[Stored records]
········

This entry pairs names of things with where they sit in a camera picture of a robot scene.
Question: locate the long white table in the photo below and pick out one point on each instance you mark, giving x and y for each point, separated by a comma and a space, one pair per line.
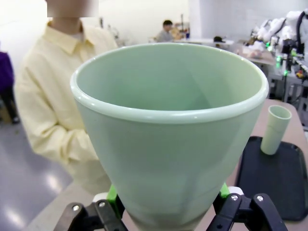
199, 41

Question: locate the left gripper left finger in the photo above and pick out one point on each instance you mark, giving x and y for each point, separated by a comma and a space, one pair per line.
81, 219

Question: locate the person in pale yellow shirt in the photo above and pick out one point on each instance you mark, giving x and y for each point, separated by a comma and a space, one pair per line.
48, 84

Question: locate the grey workbench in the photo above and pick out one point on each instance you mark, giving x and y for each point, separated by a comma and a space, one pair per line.
288, 89

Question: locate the person's right forearm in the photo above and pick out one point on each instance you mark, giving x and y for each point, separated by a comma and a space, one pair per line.
67, 146

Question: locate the black cap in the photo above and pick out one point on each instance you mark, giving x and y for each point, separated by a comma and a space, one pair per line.
219, 39

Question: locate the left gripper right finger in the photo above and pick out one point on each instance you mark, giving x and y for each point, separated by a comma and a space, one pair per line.
255, 216

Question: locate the seated person in grey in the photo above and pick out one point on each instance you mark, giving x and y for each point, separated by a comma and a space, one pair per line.
163, 33

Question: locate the person in purple top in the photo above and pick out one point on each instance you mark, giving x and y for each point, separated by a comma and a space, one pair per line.
6, 72

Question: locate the pale green plastic cup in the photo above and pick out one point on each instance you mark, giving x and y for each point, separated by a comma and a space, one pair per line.
168, 144
274, 134

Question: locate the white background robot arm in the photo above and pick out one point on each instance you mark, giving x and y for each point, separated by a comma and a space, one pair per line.
297, 22
269, 27

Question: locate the black plastic serving tray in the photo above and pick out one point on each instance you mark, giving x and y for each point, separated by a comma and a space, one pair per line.
276, 187

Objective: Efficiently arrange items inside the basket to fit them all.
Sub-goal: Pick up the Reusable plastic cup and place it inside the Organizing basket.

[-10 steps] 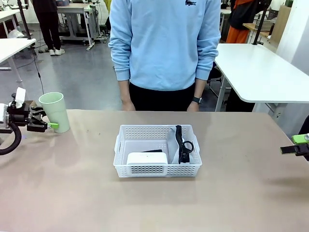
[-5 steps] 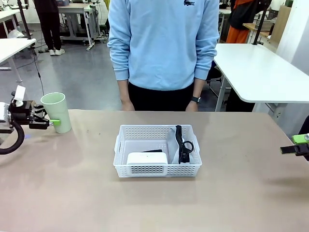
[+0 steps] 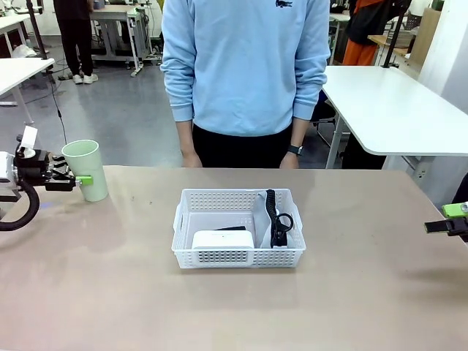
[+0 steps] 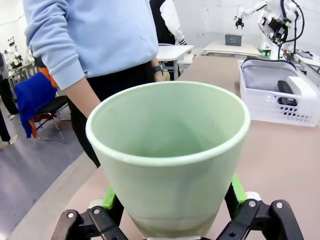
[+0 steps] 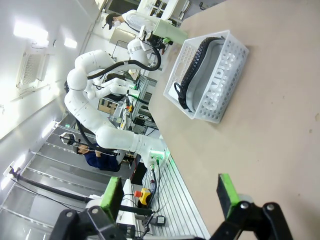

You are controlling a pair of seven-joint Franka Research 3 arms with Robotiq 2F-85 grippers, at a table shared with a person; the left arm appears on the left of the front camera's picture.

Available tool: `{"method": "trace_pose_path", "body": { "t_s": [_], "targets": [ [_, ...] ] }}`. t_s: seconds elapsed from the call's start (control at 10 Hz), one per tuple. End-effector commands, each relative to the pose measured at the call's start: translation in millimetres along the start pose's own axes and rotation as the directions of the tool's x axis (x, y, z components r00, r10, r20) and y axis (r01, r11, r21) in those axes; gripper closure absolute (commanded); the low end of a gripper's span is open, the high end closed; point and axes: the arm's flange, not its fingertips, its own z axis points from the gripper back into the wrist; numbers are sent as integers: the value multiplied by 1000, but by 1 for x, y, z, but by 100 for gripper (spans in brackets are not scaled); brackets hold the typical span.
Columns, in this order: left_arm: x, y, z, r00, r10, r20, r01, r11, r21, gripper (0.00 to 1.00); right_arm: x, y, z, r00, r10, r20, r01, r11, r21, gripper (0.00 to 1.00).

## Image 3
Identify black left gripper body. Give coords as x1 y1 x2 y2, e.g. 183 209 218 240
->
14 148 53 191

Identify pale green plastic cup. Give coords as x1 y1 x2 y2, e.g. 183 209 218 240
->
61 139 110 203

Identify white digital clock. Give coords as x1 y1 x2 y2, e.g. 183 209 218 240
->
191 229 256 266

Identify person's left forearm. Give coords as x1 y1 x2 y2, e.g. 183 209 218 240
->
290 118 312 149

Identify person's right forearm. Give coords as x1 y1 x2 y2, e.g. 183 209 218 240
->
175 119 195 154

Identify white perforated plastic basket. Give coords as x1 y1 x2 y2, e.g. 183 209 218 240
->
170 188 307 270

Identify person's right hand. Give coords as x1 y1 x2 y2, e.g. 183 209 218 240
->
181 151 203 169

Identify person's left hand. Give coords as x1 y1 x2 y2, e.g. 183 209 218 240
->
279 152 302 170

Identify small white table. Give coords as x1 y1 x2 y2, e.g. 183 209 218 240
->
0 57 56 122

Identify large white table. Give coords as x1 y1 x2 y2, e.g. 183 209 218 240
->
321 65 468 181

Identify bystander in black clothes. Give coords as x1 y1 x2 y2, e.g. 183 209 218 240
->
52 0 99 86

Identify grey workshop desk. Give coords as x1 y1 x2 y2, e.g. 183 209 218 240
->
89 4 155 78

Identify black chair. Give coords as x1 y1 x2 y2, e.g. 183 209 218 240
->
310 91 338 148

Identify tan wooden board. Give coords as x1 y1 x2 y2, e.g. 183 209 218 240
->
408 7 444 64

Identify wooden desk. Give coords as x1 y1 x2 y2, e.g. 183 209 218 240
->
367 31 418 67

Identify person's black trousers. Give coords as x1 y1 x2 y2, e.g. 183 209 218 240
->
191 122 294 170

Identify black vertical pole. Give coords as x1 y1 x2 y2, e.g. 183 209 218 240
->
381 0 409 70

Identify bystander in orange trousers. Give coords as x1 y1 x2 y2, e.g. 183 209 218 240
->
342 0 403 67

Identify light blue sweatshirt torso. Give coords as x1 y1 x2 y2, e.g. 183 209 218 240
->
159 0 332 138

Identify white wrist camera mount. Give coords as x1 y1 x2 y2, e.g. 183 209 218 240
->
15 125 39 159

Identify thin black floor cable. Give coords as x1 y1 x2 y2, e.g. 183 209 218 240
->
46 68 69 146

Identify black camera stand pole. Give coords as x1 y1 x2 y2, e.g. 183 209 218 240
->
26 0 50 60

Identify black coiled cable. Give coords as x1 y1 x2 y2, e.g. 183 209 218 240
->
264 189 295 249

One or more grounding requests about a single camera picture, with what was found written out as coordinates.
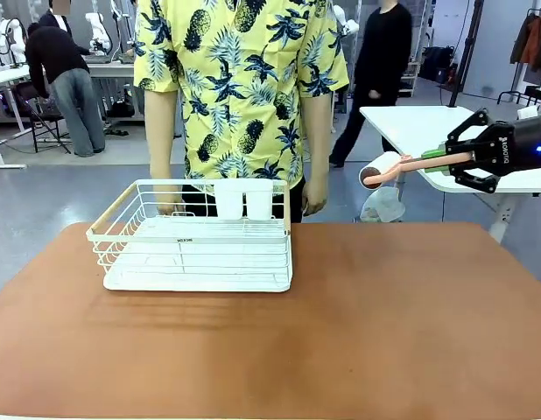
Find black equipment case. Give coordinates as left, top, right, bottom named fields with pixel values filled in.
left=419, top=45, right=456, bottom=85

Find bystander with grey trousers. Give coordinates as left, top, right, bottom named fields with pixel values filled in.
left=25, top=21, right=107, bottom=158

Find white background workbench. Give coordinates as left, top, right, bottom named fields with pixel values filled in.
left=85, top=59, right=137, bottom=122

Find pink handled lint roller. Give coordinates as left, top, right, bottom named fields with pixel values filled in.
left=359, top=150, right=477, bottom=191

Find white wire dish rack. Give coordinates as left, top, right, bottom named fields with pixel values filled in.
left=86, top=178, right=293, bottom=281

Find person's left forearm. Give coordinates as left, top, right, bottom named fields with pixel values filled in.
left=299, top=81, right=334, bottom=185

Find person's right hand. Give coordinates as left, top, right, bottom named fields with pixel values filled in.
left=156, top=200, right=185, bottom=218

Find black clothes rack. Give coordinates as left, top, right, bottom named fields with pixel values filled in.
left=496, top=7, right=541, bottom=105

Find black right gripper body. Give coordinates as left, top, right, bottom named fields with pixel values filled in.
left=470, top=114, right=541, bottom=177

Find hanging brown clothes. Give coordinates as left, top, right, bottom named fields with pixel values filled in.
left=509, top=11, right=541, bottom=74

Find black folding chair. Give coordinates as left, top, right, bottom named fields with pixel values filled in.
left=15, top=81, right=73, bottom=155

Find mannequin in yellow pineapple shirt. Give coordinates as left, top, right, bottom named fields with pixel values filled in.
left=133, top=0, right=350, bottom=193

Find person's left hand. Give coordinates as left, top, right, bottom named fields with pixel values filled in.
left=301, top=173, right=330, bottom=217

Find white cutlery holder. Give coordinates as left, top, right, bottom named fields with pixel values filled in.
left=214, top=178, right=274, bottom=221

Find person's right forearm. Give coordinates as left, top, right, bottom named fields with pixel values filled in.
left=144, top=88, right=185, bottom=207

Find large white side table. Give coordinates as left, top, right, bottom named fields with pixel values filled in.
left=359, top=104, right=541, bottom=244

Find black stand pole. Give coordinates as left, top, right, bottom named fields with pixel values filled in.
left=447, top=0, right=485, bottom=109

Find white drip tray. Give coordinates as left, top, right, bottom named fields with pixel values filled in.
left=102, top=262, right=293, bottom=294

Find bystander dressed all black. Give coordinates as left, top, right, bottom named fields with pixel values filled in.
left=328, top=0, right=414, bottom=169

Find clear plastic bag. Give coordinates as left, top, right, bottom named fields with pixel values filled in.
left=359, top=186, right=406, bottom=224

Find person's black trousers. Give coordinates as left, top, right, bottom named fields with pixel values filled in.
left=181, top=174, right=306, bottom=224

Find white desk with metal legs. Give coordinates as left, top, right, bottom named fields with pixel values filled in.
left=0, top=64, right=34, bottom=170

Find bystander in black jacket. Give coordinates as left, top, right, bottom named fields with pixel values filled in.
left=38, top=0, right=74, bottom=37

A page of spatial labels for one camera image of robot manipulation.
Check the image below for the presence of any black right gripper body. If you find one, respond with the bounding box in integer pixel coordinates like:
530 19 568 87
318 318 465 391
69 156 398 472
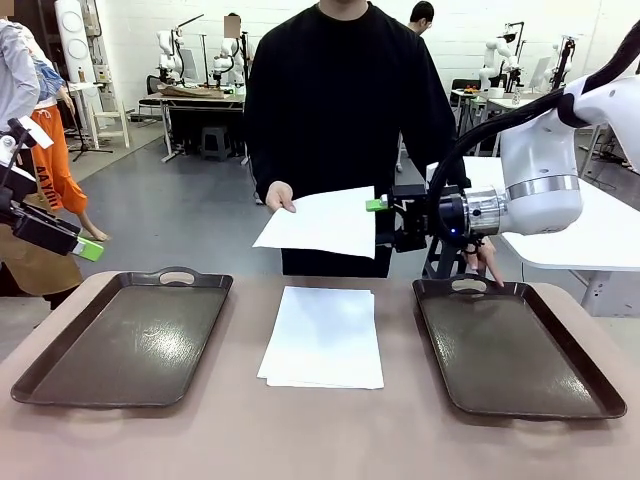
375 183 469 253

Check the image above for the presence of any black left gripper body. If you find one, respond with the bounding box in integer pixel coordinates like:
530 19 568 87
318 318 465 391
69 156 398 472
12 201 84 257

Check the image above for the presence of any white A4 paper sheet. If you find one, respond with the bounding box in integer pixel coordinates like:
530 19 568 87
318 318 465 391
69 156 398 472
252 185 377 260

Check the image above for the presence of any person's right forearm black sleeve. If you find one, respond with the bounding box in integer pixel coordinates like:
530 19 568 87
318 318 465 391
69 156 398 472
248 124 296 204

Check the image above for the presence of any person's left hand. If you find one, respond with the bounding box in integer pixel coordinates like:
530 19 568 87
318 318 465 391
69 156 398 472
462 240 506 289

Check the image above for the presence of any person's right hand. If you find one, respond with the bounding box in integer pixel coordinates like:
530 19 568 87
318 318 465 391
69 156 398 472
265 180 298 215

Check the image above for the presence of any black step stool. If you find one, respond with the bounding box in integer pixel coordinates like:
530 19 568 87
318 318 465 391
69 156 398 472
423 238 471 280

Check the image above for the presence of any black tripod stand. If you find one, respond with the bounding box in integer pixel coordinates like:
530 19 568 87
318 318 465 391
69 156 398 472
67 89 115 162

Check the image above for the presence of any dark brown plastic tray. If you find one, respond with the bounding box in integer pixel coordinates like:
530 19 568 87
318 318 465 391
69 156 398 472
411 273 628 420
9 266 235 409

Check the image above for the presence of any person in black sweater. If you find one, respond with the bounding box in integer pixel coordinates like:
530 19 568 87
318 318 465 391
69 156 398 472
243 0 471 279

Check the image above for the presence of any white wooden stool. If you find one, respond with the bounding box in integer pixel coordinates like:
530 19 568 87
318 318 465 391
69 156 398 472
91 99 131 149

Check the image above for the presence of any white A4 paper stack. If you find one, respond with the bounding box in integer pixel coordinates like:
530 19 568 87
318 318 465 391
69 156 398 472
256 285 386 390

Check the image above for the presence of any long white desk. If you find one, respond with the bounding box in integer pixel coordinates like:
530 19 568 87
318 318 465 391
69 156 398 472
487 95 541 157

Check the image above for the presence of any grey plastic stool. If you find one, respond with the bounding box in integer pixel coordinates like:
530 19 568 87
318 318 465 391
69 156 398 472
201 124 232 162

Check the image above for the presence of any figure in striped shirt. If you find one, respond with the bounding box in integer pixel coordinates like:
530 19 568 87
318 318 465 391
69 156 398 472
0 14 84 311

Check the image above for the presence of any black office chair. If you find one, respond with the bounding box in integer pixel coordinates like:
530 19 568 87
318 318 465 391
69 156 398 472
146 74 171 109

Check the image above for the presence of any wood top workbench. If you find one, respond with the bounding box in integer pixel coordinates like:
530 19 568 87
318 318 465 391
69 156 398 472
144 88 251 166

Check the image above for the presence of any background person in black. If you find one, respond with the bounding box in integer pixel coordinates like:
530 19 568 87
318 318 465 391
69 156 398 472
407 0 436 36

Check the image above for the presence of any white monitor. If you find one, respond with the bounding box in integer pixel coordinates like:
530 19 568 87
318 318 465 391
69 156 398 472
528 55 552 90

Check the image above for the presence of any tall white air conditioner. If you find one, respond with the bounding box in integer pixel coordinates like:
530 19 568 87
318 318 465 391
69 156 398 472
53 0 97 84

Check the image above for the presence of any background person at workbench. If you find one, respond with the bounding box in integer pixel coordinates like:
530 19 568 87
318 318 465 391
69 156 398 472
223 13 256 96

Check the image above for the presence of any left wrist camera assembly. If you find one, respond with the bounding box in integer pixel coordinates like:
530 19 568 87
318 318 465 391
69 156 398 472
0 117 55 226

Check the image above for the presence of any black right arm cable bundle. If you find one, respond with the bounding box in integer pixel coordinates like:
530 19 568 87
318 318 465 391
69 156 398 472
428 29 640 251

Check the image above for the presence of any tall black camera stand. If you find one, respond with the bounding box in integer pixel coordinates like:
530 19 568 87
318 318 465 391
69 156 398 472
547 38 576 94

········

Your task: Only the number is needed. Say how many lines of the entries contain "paper".

Solution: 2